Sam Rosenfeld at TAPPED makes a good argument that phony sanctimony is part of the modern political playbook and it's important that we play along or they'll get their destructive talking points out there unrebutted. I agree. It's distasteful but it must be done.

WHINING IS EVERYTHING. This is a minor point, but I take exception to one particular item in the two-party compare-and-contrast list compiled by The Note that Garance linked to on Friday:

One party never apologizes and never shows weakness; one party is on its fourth day of cry-babyish "defense" of its Senate Leader, after a run- of-the-mill GOP "attack."


...In the modern rules of partisan warfare -- which the Republicans largely wrote -- complaining incessently about the illegitimacy of the other side's attacks is as crucial a component as the actual attacks one's own side lobs. When the Democrats close ranks behind Reid and condemn Republican efforts to smear him, they don't really expect George W. Bush to heed their complaints and tell his party to call the dogs off. What they're doing, instead, is making sure that the Republicans' vilification campaign is recognized for what it is and discussed explicitly at the very outset. The mistake the party made with the Republicans' campaign against Tom Daschle -- which, let's recall, really began in earnest in the winter of 2001 -- was ignoring it for too long rather than making it an issue worthy of discussion (and press coverage) in and of itself. Thus the Republicans' attacks had a cumulative effect, over the course of three years, of transforming popular perceptions of the Democratic leader without there being any popular awareness that a concerted campaign even existed.


It becomes more and more obvious that the "analysts" in the press are just clueless about the game they analyze. The Republican weeping and whining about "political hate speech" alone is enough to cause informed people to stick ice picks in their ears just to shut out the pain. You don't have to be a highly paid insider to understand what game they are playing.

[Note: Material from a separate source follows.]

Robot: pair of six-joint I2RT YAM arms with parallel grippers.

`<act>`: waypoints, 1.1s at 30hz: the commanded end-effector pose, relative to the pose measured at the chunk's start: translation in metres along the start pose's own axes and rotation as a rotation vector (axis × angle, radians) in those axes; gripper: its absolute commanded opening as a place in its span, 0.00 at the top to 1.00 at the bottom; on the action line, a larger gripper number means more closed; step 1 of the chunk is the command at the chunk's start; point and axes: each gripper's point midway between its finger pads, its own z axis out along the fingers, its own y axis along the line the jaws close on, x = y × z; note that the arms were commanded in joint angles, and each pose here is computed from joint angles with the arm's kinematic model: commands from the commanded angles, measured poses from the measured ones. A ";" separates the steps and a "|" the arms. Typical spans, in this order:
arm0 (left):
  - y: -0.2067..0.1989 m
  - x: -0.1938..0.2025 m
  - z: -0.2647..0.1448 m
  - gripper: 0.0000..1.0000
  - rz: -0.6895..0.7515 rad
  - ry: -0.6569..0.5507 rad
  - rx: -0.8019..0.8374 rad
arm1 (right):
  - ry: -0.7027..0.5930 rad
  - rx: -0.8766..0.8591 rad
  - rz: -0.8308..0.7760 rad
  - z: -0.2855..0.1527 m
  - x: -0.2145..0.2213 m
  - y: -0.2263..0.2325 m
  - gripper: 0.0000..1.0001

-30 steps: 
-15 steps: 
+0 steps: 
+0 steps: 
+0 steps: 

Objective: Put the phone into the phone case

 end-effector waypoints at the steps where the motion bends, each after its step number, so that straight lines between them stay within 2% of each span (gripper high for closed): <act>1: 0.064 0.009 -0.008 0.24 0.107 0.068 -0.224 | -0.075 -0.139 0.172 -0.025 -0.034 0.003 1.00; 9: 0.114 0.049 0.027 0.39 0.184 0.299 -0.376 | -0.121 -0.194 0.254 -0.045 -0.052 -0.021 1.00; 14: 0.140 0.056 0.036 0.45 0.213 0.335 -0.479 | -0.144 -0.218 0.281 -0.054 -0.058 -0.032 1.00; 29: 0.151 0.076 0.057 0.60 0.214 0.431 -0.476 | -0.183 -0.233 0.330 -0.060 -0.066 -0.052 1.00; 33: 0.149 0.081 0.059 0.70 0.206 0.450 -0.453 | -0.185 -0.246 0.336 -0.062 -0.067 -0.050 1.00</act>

One of the main differences between Republicans and Democrats is that Republicans simply don't pay any attention to what the press says about them. They don't care to be "understood" or "rational" by an institution that they consider tools. We are fools if we do not adopt that attitude. The media is not part of our coalition, it is not a bastion of rationality or objective truth. We have to tough out the kind of catty insults that The Note spits out as small arms fire in a much bigger battle. Caring whether the media respects us is part of why the other side is able to muster a majority in a country that doesn't want its policies. We have to play them not pander to them.